### WORK TO COMPLETE
The response should consist of every line below, restated exactly, with no pictures.

### DATA SECTION
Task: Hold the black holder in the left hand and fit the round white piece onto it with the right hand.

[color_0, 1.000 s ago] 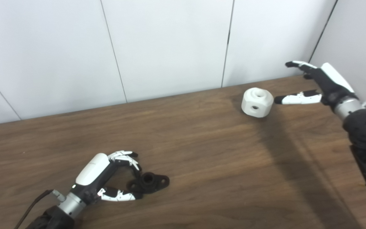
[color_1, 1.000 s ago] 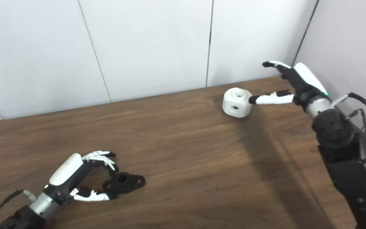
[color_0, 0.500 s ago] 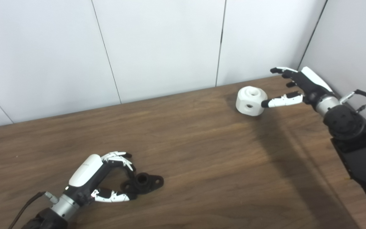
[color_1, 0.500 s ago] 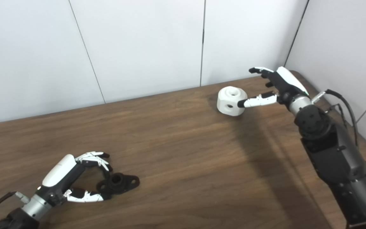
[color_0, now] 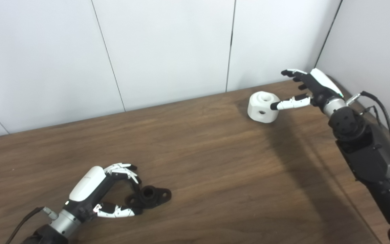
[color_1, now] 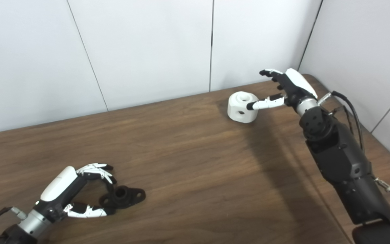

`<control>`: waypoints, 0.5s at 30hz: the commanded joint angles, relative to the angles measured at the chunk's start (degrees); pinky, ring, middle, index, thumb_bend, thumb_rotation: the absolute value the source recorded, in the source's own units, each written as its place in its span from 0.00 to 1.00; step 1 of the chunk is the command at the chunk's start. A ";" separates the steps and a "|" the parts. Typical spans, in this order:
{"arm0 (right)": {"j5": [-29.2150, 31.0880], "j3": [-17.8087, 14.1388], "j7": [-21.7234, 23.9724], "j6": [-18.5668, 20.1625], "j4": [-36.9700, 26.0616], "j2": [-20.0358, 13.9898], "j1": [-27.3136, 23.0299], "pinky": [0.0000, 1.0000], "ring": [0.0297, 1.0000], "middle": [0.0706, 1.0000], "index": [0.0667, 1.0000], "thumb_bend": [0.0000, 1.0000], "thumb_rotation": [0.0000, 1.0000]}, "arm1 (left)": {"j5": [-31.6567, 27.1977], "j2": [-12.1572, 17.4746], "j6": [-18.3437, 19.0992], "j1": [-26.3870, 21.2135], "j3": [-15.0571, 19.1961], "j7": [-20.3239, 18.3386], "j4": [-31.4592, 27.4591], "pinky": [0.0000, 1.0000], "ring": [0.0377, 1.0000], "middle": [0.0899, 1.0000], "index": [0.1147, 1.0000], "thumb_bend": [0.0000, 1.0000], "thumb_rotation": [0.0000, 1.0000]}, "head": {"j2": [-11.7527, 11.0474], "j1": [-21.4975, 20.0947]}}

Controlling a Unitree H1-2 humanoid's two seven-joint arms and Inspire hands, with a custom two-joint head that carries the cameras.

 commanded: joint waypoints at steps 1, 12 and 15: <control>-0.89 -0.28 -1.19 -1.55 -0.29 -1.58 -3.32 0.80 0.89 0.89 0.84 0.90 0.36 | 0.82 1.92 0.76 0.45 -0.10 -1.26 -0.21 0.84 0.81 0.61 0.42 0.52 0.04 | 0.03 0.13; -1.42 1.68 -0.73 -1.86 2.99 -1.45 -5.13 0.78 0.88 0.88 0.83 0.90 0.34 | 1.11 1.78 0.77 0.52 0.01 -1.37 -0.45 0.84 0.81 0.61 0.42 0.52 0.04 | 0.13 0.79; -1.43 2.19 -0.81 -2.30 3.76 -1.45 -5.45 0.78 0.88 0.89 0.83 0.91 0.34 | 0.75 1.82 0.77 0.75 0.19 -1.63 -0.76 0.85 0.82 0.61 0.42 0.52 0.04 | 0.12 0.92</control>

### RESULT OF THIS TASK
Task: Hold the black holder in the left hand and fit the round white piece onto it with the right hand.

[color_0, 1.000 s ago] 
[color_1, 1.000 s ago] 
[color_0, 0.500 s ago] 
[color_1, 0.500 s ago] 
[color_0, now] 
[color_1, now] 

`<control>`: waypoints, 0.5s at 30hz: the commanded joint angles, relative to the angles measured at the chunk's start (degrees); pinky, ring, middle, index, thumb_bend, thumb_rotation: the absolute value the source recorded, in the source's own units, each written as its place in its span from 0.00 to 1.00; step 1 of the chunk is the command at the chunk's start. A ";" separates the steps and a "|" the parts. Typical spans, in this order:
{"arm0 (right)": {"j5": [-29.2150, 31.0880], "j3": [-17.8087, 14.1388], "j7": [-21.7234, 23.9724], "j6": [-18.5668, 20.1625], "j4": [-36.9700, 26.0616], "j2": [-20.0358, 13.9898], "j1": [-27.3136, 23.0299], "pinky": [0.0000, 1.0000], "ring": [0.0297, 1.0000], "middle": [0.0706, 1.0000], "index": [0.0667, 1.0000], "thumb_bend": [0.0000, 1.0000], "thumb_rotation": [0.0000, 1.0000]}, "arm1 (left)": {"j5": [-31.6567, 27.1977], "j2": [-12.1572, 17.4746], "j6": [-18.3437, 19.0992], "j1": [-26.3870, 21.2135], "j3": [-15.0571, 19.1961], "j7": [-20.3239, 18.3386], "j4": [-31.4592, 27.4591], "pinky": [0.0000, 1.0000], "ring": [0.0377, 1.0000], "middle": [0.0899, 1.0000], "index": [0.1147, 1.0000], "thumb_bend": [0.0000, 1.0000], "thumb_rotation": [0.0000, 1.0000]}, "head": {"j2": [-11.7527, 11.0474], "j1": [-21.4975, 20.0947]}}

Controlling a Unitree H1-2 humanoid's two seven-joint arms and Inspire hands, with a custom two-joint head that carries the cameras.

 commanded: joint waypoints at steps 1, 12 and 15: <control>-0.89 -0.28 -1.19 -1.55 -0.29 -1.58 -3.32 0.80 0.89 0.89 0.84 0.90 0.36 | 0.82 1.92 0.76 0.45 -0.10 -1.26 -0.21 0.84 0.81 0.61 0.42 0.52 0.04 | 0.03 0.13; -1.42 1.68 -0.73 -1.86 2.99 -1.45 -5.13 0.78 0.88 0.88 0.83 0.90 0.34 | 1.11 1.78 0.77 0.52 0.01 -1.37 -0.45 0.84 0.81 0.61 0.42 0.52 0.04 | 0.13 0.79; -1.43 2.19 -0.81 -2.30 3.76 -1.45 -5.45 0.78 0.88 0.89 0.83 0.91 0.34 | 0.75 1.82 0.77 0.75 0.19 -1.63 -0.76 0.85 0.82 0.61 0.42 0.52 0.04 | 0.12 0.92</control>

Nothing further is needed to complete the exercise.